**WHAT TO DO**: Set out exactly, line by line, the stretch of data below that begins at the line containing "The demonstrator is" and ends at the line containing "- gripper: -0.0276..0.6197", with both ends kept.

**DATASET SECTION**:
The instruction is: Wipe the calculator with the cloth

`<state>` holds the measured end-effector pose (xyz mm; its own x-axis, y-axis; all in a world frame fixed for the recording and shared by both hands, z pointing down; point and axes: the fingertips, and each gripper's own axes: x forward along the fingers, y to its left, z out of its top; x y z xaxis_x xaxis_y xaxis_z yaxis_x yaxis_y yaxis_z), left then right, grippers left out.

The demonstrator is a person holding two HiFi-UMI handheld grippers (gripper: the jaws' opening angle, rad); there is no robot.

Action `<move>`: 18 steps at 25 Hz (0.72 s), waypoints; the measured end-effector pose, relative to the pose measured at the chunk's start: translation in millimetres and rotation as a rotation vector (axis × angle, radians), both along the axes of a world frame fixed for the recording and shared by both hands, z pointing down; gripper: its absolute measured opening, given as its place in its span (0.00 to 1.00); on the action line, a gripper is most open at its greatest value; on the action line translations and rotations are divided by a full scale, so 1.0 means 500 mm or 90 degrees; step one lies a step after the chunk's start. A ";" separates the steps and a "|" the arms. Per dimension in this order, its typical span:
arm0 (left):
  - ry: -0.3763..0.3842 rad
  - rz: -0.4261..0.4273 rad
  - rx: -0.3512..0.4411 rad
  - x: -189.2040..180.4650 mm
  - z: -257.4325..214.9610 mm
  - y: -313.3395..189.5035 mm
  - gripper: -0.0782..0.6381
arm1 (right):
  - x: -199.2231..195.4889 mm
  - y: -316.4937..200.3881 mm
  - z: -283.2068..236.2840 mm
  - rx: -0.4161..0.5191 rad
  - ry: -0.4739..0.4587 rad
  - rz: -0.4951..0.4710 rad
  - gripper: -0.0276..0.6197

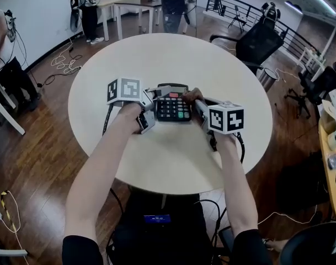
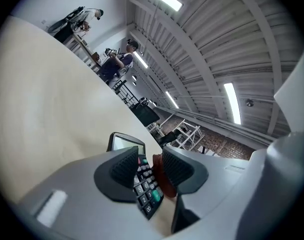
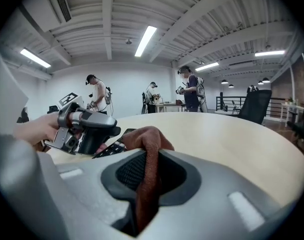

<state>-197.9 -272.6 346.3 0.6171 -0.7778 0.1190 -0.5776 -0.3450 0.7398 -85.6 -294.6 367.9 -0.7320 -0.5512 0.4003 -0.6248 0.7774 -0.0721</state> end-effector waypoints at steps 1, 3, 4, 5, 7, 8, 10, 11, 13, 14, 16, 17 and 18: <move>-0.005 0.004 0.010 -0.001 -0.002 0.010 0.30 | 0.010 0.004 -0.005 -0.001 -0.015 0.002 0.12; -0.015 0.019 0.035 -0.001 -0.006 0.041 0.30 | 0.031 0.018 -0.022 -0.002 -0.056 0.001 0.12; -0.018 0.028 0.052 0.000 -0.011 0.059 0.31 | 0.043 0.027 -0.037 -0.001 -0.085 0.000 0.12; -0.021 0.035 0.071 0.000 -0.018 0.079 0.31 | 0.055 0.037 -0.056 -0.004 -0.123 -0.003 0.12; -0.025 0.044 0.116 0.001 -0.036 0.123 0.34 | 0.081 0.063 -0.097 -0.012 -0.216 -0.016 0.12; -0.025 0.043 0.139 0.000 -0.046 0.147 0.34 | 0.093 0.080 -0.120 -0.016 -0.265 -0.026 0.12; -0.021 0.029 0.178 -0.005 -0.064 0.196 0.34 | 0.118 0.117 -0.163 -0.020 -0.355 -0.055 0.12; -0.017 0.022 0.202 -0.005 -0.078 0.219 0.34 | 0.134 0.134 -0.182 -0.018 -0.389 -0.065 0.12; -0.017 0.008 0.258 0.005 -0.110 0.264 0.34 | 0.169 0.165 -0.211 -0.005 -0.430 -0.073 0.12; -0.019 -0.001 0.278 0.010 -0.123 0.286 0.34 | 0.183 0.181 -0.223 0.004 -0.442 -0.078 0.12; -0.021 -0.015 0.305 0.022 -0.139 0.332 0.34 | 0.198 0.220 -0.243 0.022 -0.456 -0.090 0.12; -0.019 -0.020 0.317 0.028 -0.145 0.355 0.34 | 0.203 0.241 -0.251 0.031 -0.460 -0.096 0.12; -0.015 -0.025 0.329 0.036 -0.152 0.376 0.34 | 0.208 0.262 -0.259 0.040 -0.465 -0.102 0.12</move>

**WRITTEN SOLUTION**:
The demonstrator is a person holding two HiFi-UMI handheld grippers (gripper: the jaws' opening angle, rad); there is no robot.

Action `<move>`: 18 steps at 25 Hz (0.72 s), waypoints; the measured end-effector pose, relative to the pose measured at the chunk's start: translation in millimetres and rotation as a rotation vector (axis × angle, radians), both along the axes of a world frame fixed for the recording and shared by both hands, z pointing down; gripper: its absolute measured opening, given as its place in its span (0.00 to 1.00); on the action line, a gripper is most open at its greatest value; on the action line translations and rotations are divided by a full scale, so 1.0 means 500 mm or 90 degrees; step one lies a step after the chunk's start. A ";" separates the steps and a "|" the arms. Per dimension in this order, its typical span:
arm0 (left):
  - ry: -0.3763..0.3842 rad
  - rz: -0.4261..0.4273 rad
  - rx: -0.3512..0.4411 rad
  - x: -189.2040..180.4650 mm
  - z: -257.4325..214.9610 mm
  - y: -313.3395..189.5035 mm
  - gripper: -0.0782..0.6381
arm1 (right):
  - x: -199.2231..195.4889 mm
  - y: -316.4937..200.3881 mm
  - z: -283.2068..236.2840 mm
  - rx: -0.4161..0.5191 rad
  - ry: -0.4739..0.4587 rad
  - rz: -0.4951..0.4710 rad
  - gripper: -0.0276..0.6197

No further output is required for this exercise.